Our writers
ought to be our teachers. Do you think you are fit to teach, Jasmine?"
"I do not know," said Jasmine, hanging her head.
Miss Egerton got up, and laid her hand tenderly on the pretty little
curly head.
"This day has taught you a grand though painful lesson, dearest. You
will be better able to write in the future for and because of the
suffering you have gone through to-day. Now, Jasmine, I will say no
more--you must go straight to bed and to sleep. In the morning you can
take your ten shillings to Poppy. Yes, dear, of course it is yours,
and for the present the Spanish lace is mine."

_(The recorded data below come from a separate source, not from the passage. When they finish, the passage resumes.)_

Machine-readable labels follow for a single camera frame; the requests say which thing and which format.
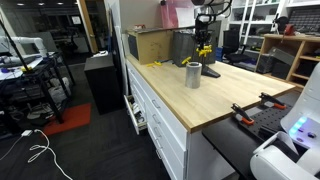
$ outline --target cabinet drawer
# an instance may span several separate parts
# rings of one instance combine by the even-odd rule
[[[134,126],[134,129],[136,130],[137,134],[139,135],[140,131],[147,128],[147,119],[145,118],[145,114],[142,113],[142,117],[144,118],[144,122],[138,123],[138,120],[136,119],[133,110],[132,110],[132,104],[130,101],[134,99],[133,96],[125,96],[124,95],[124,101],[127,106],[128,114],[131,117],[132,124]]]
[[[131,93],[134,99],[136,100],[136,103],[138,103],[140,110],[143,112],[143,114],[145,114],[146,111],[144,99],[134,84],[131,84]]]
[[[155,113],[155,110],[150,110],[150,112],[146,114],[146,118],[153,128],[158,129],[158,131],[161,131],[161,134],[165,136],[171,148],[174,150],[173,152],[177,156],[180,164],[184,166],[187,156],[186,147],[179,143],[176,135],[172,133],[172,129],[168,127],[166,122],[163,120],[163,117],[158,113]]]
[[[177,161],[177,157],[173,154],[173,151],[168,144],[164,136],[159,138],[159,134],[154,131],[151,125],[148,124],[148,131],[151,136],[153,143],[157,148],[159,158],[165,165],[168,174],[171,179],[183,180],[185,168]]]
[[[158,113],[161,114],[165,121],[167,121],[168,126],[171,129],[179,143],[182,147],[186,147],[187,142],[187,130],[183,127],[180,121],[175,117],[175,115],[168,109],[164,102],[159,98],[159,96],[153,91],[153,89],[148,85],[148,83],[143,79],[143,77],[138,73],[138,71],[133,67],[133,65],[127,61],[127,67],[129,71],[129,77],[134,76],[132,81],[136,80],[141,88],[141,91],[146,94],[148,99],[145,99],[146,106],[152,106],[157,109]]]

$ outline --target wooden countertop
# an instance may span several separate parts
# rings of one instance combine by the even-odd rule
[[[282,39],[283,35],[265,34],[264,37],[272,38],[272,39]],[[311,36],[311,35],[284,36],[284,40],[320,42],[320,37]]]
[[[279,96],[295,87],[217,62],[210,67],[220,78],[201,76],[200,87],[189,89],[184,84],[186,68],[170,63],[152,68],[140,65],[131,55],[127,59],[190,133],[230,117],[233,103],[249,109],[260,102],[261,92]]]

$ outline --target silver cylinder
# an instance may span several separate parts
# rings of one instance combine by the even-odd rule
[[[190,62],[187,64],[186,84],[185,86],[191,89],[200,87],[202,64],[198,62]]]

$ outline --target black clamp
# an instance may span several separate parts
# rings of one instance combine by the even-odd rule
[[[238,104],[233,103],[231,109],[233,109],[236,114],[240,114],[242,116],[240,121],[242,121],[248,126],[253,125],[254,120],[251,119],[249,115]]]
[[[266,102],[271,102],[271,103],[273,103],[274,107],[276,107],[278,109],[281,109],[281,110],[284,110],[287,107],[283,102],[279,101],[278,99],[276,99],[276,98],[274,98],[274,97],[272,97],[269,94],[264,93],[264,92],[261,93],[259,98],[261,98],[261,104],[264,104]]]

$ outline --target white cabinet
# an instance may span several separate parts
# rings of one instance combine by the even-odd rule
[[[188,133],[181,122],[127,61],[133,97],[144,112],[149,135],[171,179],[219,180],[234,172],[201,131]]]
[[[187,159],[187,130],[156,95],[133,65],[127,61],[133,97],[147,120],[156,153],[171,179],[184,179]]]

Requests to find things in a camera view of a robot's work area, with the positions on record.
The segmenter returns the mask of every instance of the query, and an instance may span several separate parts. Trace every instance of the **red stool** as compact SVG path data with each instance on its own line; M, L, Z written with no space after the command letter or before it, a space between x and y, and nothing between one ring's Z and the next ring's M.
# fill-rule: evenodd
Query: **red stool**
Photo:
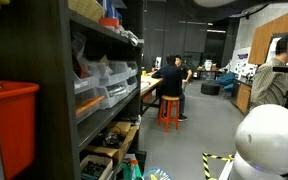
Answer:
M158 125L161 124L161 121L165 121L165 132L168 132L168 124L170 122L174 122L176 125L176 129L178 130L178 116L179 116L179 98L178 97L170 97L170 96L162 96L161 98L161 105L158 115ZM166 108L167 108L167 114L166 117L164 117L164 101L167 101ZM175 103L176 106L176 113L175 118L171 117L171 110L172 105Z

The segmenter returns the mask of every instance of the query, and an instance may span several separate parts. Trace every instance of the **stool leg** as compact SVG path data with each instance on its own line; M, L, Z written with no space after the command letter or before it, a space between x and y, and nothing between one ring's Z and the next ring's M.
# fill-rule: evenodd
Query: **stool leg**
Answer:
M180 115L179 113L179 101L176 101L176 113L175 113L175 124L176 124L176 130L178 130L178 116Z
M167 102L167 115L166 115L166 121L165 121L165 132L168 132L168 125L171 119L171 107L172 107L172 101L168 101Z
M158 121L157 121L158 125L161 124L161 121L163 118L163 112L164 112L164 100L161 98L160 110L159 110Z

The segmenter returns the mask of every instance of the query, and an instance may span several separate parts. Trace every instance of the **person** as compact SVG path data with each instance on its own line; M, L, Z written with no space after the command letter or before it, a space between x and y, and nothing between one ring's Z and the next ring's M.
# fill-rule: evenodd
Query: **person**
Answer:
M253 77L250 109L263 104L284 105L284 95L288 89L288 74L273 72L274 66L287 63L288 35L276 44L275 57L261 65Z
M182 90L182 74L181 70L175 65L175 56L166 57L167 65L156 71L152 78L163 78L161 84L161 95L179 97L179 121L186 121L184 116L185 95Z
M183 91L185 91L186 85L192 76L192 71L186 64L182 63L182 58L180 55L176 55L175 58L176 58L175 61L176 66L181 69L183 80L182 89Z

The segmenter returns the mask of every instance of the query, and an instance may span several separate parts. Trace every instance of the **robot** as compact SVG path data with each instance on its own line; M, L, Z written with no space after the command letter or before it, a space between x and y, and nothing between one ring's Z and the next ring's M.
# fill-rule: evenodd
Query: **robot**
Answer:
M239 125L235 144L230 180L288 179L288 109L272 104L254 108Z

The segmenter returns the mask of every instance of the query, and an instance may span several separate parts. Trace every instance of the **man in black shirt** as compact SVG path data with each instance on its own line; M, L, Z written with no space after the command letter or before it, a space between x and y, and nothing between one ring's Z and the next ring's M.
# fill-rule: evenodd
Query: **man in black shirt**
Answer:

Jasmine, notwithstanding all her troubles, slept soundly that night,
but Miss Egerton lay awake.
"The time has come," she said to herself, "when energetic measures
must be taken. The girls--dear, brave, sweet girls--have undoubtedly
to a certain extent failed. Poor little Jasmine! she might have had a
worse experience than the loss of that silly manuscript. But what
terrible dangers sweet little Daisy ran! Yes, I shall go and have a
talk with Mrs. Ellsworthy to-morrow--I know she is in town."
Accordingly, when Jasmine went off to see Poppy holding her
half-sovereign firmly inside her glove, and dimly wondering if she
would have any money of her own left to buy some dinner with
presently, Miss Egerton stepped into an omnibus which presently put
her down in the vicinity of Park Lane.